I hadn’t gone far when it suddenly occurred to me that he might be ill; he had looked frightfully pale. He couldn’t be dead, I thought, for he had spoken, I had heard his words, what had hit me so hard was the absurdity of those words. I turned back, he welcomed me with a smile, he was the same as usual. I would gladly have forgotten the incident, but he said: “You needed a breath of air. I can see that. Maybe I need one myself.” He stood up and I left the café with him. Outside, we spoke as if nothing had happened. He made no further reference to the words that had so upset me. That may be why I have never been able to forget them. Years later, in England during the war, the scales fell from my eyes. We were far apart, but he was still alive. He was in Jerusalem. We did not correspond. I thought to myself: Never has there been a more reluctant prophet. He saw what would happen to the cities. And he had seen all the rest. He had had plenty to tremble for. He didn’t justify one atrocity by another. He had left the blood feud of history behind him.
Conference on Nussdorferstrasse
Hermann Scherchen was planning a journal in four languages, to be called Ars Viva like the series of concerts he was then giving in Vienna, for which he had recruited a special orchestra. The journal was not to be devoted solely to music; literature and the plastic arts were to be represented on an equal footing. He asked me to propose possible co-editors in Vienna, and I mentioned Musil and Wotruba. Quick as usual to make up his mind, he suggested that the four of us should meet and discuss the possibility of our putting out a journal together. It was to be a private meeting, without witnesses; in those times of political pressure a café seemed too exposed for the purpose. Wotruba had left the apartment on Florianigasse to his mother and sister, and moved to one of his own on Nussdorferstrasse. That seemed the best place for our meeting, for apart from being centrally located, it was neutral ground, so to speak. Himmelstrasse in Grinzing was too far out of the way.

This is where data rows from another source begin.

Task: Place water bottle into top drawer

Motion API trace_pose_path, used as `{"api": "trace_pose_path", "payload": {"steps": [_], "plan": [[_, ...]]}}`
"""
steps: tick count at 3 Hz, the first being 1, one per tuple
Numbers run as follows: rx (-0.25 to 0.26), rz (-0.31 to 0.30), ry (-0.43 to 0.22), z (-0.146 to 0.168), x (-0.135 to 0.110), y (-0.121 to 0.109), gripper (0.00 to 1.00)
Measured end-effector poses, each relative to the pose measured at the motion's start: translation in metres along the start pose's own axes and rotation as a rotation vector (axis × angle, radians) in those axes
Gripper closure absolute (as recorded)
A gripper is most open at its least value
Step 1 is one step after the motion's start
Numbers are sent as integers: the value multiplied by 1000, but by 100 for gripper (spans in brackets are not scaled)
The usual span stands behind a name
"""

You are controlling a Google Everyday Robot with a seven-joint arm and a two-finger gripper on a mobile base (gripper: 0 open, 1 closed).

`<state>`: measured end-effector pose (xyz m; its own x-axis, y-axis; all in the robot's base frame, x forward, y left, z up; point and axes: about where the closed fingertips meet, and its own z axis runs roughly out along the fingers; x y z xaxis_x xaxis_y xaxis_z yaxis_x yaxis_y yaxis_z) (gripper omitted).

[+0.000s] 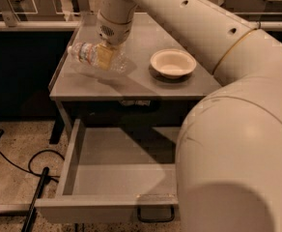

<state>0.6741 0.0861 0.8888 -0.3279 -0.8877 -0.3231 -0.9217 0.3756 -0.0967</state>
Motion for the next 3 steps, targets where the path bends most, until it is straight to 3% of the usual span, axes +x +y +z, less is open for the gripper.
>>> {"api": "trace_pose_path", "payload": {"steps": [1,2,3], "plan": [[0,0,0,0,0,0,100],[-9,30,9,-11,14,22,100],[-32,109,5,-42,41,77,100]]}}
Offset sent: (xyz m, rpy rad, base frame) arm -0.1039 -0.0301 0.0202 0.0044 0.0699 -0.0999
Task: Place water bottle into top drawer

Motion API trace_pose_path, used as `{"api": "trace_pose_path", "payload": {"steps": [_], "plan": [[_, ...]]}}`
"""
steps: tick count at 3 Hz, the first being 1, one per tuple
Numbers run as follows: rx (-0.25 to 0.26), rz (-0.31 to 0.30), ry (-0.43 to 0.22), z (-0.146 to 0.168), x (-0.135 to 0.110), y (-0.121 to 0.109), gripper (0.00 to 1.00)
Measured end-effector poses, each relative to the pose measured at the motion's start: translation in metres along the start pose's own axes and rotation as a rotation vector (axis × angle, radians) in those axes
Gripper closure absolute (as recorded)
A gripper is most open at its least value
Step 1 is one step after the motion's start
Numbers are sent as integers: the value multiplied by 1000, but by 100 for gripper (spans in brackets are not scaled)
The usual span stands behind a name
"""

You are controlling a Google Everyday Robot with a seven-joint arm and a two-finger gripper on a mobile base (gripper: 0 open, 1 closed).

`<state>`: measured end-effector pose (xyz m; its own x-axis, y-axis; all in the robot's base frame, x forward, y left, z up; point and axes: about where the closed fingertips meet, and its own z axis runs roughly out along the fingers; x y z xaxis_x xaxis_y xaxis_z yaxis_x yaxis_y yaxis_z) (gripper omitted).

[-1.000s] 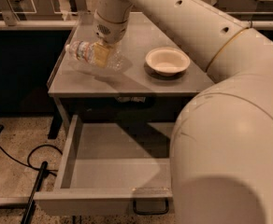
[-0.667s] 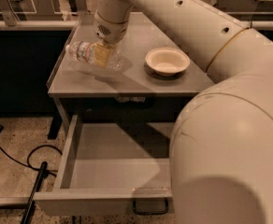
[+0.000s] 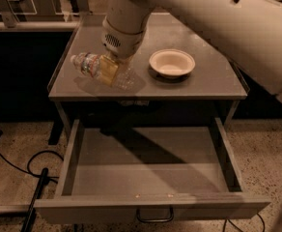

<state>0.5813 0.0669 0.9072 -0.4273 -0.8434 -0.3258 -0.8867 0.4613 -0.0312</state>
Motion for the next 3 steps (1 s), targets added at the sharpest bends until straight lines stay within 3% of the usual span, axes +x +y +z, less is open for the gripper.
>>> {"api": "trace_pose_path", "payload": {"steps": [1,3], "plan": [[-36,52,9,-19,39,49,100],[-45,76,16,-16,53,58,100]]}}
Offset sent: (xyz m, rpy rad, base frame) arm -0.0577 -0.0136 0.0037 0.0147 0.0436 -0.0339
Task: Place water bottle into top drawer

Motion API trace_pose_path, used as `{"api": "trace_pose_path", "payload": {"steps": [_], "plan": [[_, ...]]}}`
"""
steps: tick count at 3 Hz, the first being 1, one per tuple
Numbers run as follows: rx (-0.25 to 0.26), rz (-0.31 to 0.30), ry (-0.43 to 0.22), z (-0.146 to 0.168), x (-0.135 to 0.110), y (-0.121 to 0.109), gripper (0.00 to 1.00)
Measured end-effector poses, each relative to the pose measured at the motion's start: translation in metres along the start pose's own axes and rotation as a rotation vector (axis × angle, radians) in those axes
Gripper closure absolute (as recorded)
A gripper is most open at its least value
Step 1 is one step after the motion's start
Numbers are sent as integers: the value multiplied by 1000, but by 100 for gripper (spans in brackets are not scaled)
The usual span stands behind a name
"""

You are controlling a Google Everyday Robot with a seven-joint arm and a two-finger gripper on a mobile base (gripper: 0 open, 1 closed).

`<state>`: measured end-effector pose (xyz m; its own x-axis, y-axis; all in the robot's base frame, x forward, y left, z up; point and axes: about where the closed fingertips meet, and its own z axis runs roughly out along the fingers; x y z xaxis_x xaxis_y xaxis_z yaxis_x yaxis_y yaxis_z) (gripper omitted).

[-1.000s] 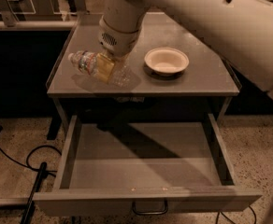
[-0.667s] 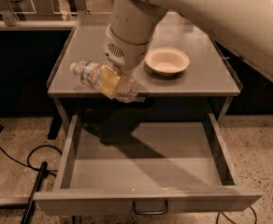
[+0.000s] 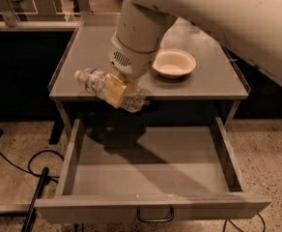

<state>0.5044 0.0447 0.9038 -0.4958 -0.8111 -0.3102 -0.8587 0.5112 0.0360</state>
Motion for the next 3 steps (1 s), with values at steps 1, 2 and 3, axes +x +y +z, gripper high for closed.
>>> {"api": "trace_pose_path", "payload": {"steps": [1,2,3], "plan": [[-52,41,72,10,38,22,100],[-109,117,167,38,79,34,100],[-112,120,177,41,83,36,100]]}}
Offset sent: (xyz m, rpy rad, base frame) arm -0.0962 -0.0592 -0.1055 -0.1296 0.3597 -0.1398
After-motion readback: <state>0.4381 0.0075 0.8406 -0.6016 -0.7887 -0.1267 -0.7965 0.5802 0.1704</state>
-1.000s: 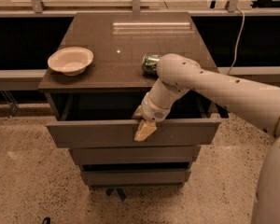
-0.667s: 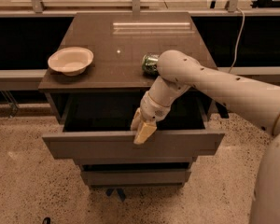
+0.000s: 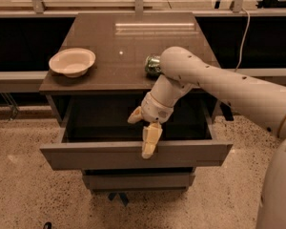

Scherchen and his Chinese wife were staying with us, but since I had offended Musil with my tactless remark about Thomas Mann, he had been cool to me and I could not invite him to my house. Wotruba had met him at my reading at the Schwarzwald School. That had been almost two years before. Since then they had exchanged greetings, but had not become friends. Nothing had happened between them that might have prevented Musil from accepting an invitation. After consultation with me Wotruba wrote a strong but respectful letter, and Musil agreed to come.